When passing passport control I was politely informed that I would need a visa before I could leave the country. Unfortunately, the politeness ended there, and all my subsequent questions were met with a stony look of a person resigned to get her job done despite the annoying customers.

Having unshakable faith in information booths, I decided to leave Ms. Cranky Pants to her work and walked courageously onto the uncharted territory of this post-Soviet but nearly European country. Once past the customs the deception was quickly uncovered: nearly European my a**. Minsk airport even smelled like it used to 20 years ago, when my mother duped me into trying the Slavic alternative to our matsoon, kefir, at the Minst airport. What a major mistake that was!

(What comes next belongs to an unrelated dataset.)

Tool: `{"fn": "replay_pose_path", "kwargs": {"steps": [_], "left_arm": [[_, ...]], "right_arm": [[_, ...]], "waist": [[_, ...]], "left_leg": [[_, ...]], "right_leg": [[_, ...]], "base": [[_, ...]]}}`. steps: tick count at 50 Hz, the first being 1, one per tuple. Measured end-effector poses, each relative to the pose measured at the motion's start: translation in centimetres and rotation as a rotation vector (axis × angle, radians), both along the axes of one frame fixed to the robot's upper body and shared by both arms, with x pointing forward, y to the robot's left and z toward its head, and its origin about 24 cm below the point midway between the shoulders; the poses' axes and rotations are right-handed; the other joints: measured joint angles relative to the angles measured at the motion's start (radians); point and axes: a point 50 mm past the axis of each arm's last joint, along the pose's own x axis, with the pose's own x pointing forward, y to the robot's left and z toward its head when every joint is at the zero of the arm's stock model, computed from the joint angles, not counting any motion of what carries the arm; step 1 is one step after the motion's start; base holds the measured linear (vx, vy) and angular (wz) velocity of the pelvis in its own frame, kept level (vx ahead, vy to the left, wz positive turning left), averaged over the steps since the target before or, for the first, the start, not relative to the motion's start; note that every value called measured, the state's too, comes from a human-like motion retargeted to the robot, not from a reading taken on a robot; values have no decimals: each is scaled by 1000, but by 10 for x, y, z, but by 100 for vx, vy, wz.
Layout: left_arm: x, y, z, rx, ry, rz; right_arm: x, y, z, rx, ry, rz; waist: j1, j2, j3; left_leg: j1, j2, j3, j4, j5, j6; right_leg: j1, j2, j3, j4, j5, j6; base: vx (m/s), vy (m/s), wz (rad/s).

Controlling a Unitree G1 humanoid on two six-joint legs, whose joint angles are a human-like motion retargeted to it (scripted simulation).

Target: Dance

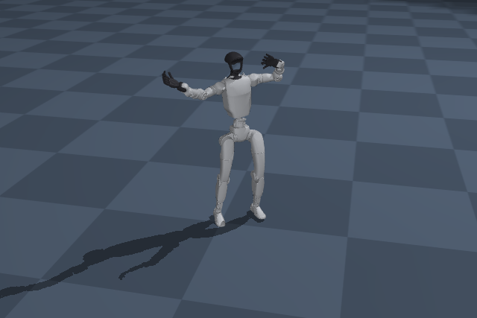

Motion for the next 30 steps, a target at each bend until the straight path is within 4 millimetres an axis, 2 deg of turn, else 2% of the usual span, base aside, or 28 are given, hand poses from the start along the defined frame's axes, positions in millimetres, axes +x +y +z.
{"fn": "replay_pose_path", "kwargs": {"steps": [3,5,7,8,10,12,15,17,20,23,25,26,28,30], "left_arm": [[9,-13,-41,-52,219,-73],[14,-21,-73,-76,320,-147],[14,-29,-106,-84,326,-244],[11,-33,-117,-64,292,-290],[10,-39,-140,16,197,-321],[23,-35,-150,44,163,-267],[63,-12,-162,-58,287,-87],[95,8,-169,-240,368,69],[141,23,-181,-621,493,266],[173,15,-200,-1128,724,343],[186,0,-222,-1525,950,325],[190,-10,-232,-1683,1128,254],[193,-30,-247,-1941,1432,10],[191,-42,-258,-2195,1540,-255]], "right_arm": [[24,5,-53,-80,342,13],[33,9,-106,-86,582,81],[32,14,-166,-3,725,133],[28,17,-191,51,748,134],[22,27,-235,193,664,108],[37,43,-276,391,515,147],[83,69,-287,404,505,310],[107,79,-284,410,556,339],[143,90,-277,455,656,396],[175,112,-282,536,751,620],[199,141,-289,591,812,796],[213,162,-291,597,838,888],[238,209,-292,574,881,1064],[256,259,-293,539,909,1220]], "waist": [[-35,-22,11],[-50,-46,13],[-67,-60,14],[-74,-62,9],[-82,-63,-19],[-72,-41,-48],[-96,-39,-81],[-88,-52,-100],[-24,-73,-103],[44,-90,-83],[76,-97,-78],[84,-98,-77],[95,-95,-76],[105,-86,-70]], "left_leg": [[-47,-11,-45,90,-44,-5],[-86,-30,-82,153,-70,-6],[-131,-25,-105,224,-107,-13],[-152,-19,-116,252,-118,-17],[-194,-5,-126,305,-139,-23],[-214,13,-125,324,-145,-23],[-225,10,-114,287,-118,-17],[-210,-17,-95,221,-79,-8],[-162,-32,-38,103,-13,2],[-97,-24,18,-9,45,2],[-64,-23,47,-82,80,5],[-51,-25,57,-113,96,5],[-26,-34,80,-173,125,5],[5,-44,102,-224,151,10]], "right_leg": [[10,-4,-20,-8,-17,10],[8,-8,-21,-9,-28,22],[4,-4,-33,-11,-42,30],[-1,1,-38,-10,-51,35],[-17,14,-37,-6,-60,42],[-30,28,-23,-2,-60,48],[-65,24,-18,0,-50,46],[-89,0,-12,6,-40,45],[-122,-20,15,25,-33,30],[-140,-30,34,60,-33,29],[-161,-34,45,92,-41,32],[-177,-33,55,114,-47,34],[-211,-30,82,167,-64,41],[-239,-18,111,227,-82,49]], "base": [[-3,-7,40],[-6,-13,43],[-10,-17,52],[-2,-16,41],[12,-11,11],[12,6,-35],[-1,19,-22],[-7,24,-17],[-10,12,-48],[-10,0,-44],[-12,2,-35],[-11,4,-41],[-9,7,-49],[-5,11,-65]]}}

Either way, I was on a quest to find an iformation booth and I was not going to let the smell of dirty mop cloths, body odor and overcooked soup deter me.

After roaming around 3 floors of the airport I finally saw the promised sign, except it was not over a booth, but over a somewhat humble looking intercom system, which had directions posted in both Russian and English, inspiring confidence and hope in me (as I lapse into English-only mode under duress, and this visa thing was stressing me out). I pushed the button and waited. When a gruff female voice finally answered on the other end my hope was shot down in a heartbeat: my weak and shaky "Excuse me" was stonewalled with a forcefull "No English" and a forlorn dial tone that followed.

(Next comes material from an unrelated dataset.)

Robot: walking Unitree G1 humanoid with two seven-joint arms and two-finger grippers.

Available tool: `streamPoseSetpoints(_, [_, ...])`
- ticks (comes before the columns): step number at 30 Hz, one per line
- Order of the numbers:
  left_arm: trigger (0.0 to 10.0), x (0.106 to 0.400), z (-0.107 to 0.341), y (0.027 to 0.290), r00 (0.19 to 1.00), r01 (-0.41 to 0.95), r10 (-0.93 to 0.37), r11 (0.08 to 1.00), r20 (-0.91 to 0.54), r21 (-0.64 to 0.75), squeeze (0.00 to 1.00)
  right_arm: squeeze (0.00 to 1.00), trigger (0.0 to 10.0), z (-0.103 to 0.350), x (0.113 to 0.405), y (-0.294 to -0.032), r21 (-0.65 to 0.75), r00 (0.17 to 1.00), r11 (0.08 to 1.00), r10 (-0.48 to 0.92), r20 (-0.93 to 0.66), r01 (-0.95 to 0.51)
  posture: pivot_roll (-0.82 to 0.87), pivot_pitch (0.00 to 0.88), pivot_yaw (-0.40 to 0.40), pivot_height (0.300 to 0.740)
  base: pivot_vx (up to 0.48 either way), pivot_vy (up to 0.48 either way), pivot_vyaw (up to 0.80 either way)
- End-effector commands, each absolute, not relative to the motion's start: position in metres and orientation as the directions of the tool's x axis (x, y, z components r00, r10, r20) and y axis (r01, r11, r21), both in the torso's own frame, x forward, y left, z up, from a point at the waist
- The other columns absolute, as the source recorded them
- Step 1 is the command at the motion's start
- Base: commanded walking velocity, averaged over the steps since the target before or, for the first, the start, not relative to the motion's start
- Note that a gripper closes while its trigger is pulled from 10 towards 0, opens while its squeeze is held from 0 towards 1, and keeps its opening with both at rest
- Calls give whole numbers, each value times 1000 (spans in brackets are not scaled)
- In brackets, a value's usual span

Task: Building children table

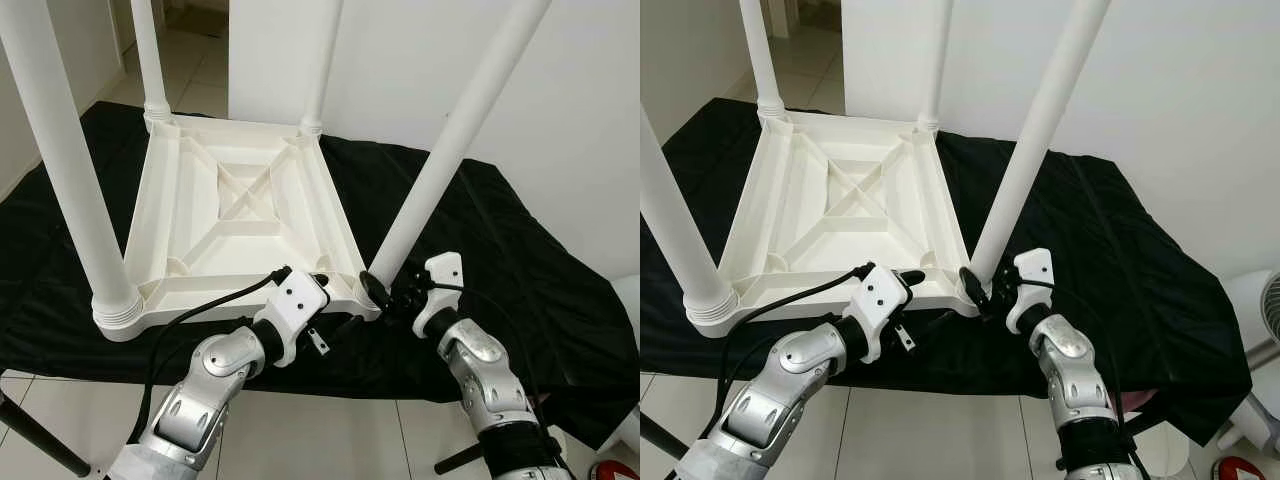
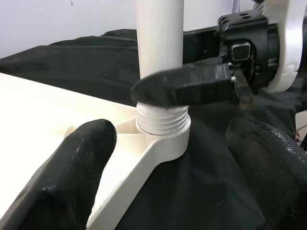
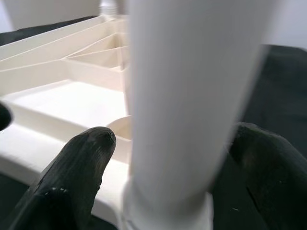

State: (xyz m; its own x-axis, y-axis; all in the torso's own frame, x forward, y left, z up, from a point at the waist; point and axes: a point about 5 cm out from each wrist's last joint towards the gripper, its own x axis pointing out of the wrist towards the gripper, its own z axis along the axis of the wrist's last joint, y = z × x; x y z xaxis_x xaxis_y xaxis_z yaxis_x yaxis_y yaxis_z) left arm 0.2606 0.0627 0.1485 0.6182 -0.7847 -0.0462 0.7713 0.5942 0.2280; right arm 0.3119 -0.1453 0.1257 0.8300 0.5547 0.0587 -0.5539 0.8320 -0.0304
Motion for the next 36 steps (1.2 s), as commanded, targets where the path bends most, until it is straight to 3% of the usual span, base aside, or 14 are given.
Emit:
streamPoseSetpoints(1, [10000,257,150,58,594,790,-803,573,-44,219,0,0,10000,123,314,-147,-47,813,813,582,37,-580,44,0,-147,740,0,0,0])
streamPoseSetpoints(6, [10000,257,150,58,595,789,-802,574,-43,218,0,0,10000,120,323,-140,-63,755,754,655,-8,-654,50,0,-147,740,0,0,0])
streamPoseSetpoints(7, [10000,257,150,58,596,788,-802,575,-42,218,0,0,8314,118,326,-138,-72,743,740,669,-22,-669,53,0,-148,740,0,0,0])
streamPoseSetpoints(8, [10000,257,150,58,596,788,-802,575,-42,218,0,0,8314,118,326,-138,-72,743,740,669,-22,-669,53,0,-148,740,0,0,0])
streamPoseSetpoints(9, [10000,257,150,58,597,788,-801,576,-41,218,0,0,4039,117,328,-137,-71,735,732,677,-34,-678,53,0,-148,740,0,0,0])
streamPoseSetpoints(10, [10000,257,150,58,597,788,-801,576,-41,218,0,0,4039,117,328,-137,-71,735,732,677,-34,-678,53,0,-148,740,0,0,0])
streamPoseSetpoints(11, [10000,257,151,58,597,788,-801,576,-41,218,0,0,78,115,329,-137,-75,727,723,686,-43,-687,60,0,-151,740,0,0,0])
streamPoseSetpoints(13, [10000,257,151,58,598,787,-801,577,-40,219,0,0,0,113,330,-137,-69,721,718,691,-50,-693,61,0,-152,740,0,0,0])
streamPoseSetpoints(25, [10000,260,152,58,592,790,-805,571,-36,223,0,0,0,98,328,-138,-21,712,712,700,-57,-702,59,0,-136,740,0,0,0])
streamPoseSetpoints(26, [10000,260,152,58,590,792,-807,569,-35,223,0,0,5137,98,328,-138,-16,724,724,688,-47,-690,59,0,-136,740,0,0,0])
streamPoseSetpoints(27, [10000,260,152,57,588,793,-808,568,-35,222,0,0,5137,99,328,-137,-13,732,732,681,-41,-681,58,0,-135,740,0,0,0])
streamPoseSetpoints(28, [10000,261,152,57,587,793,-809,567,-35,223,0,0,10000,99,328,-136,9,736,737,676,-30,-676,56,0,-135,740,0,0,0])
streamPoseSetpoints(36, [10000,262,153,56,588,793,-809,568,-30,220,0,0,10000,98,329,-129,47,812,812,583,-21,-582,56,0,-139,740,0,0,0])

When I tried asking a customs officer for help, the "No English" was coupled with a sneer, and the woman turned around and stomped away so forcefully that she nearly knocked me off my feet. This set me back a little, reminding me of my first taste of the Moscow metro. I sat down in the departures area, inhaling the bitter-sweet aroma of a Soviet era cafeteria, puzzled over not being able to find a single soul in the airport who spoke English.

Things ended when I simply gave up, deciding to figure things out as they came up, and I took advantage of the seemingly only thing in which the Minsk airport was better than Zvartnots: the cushy couches in the departures area, on which I napped for the next couple of hours.

When I was finally checking in to my flight to Amsterdam having passed passport control without problems, I realized that I had been missing the service at the airport in Yerevan, however much I may have complained about it before. I missed someone calling me "aziz jan" or "balik jan" as they did or did not try to help me.

I guess the old statement holds true - absense makes the heart grow fonder.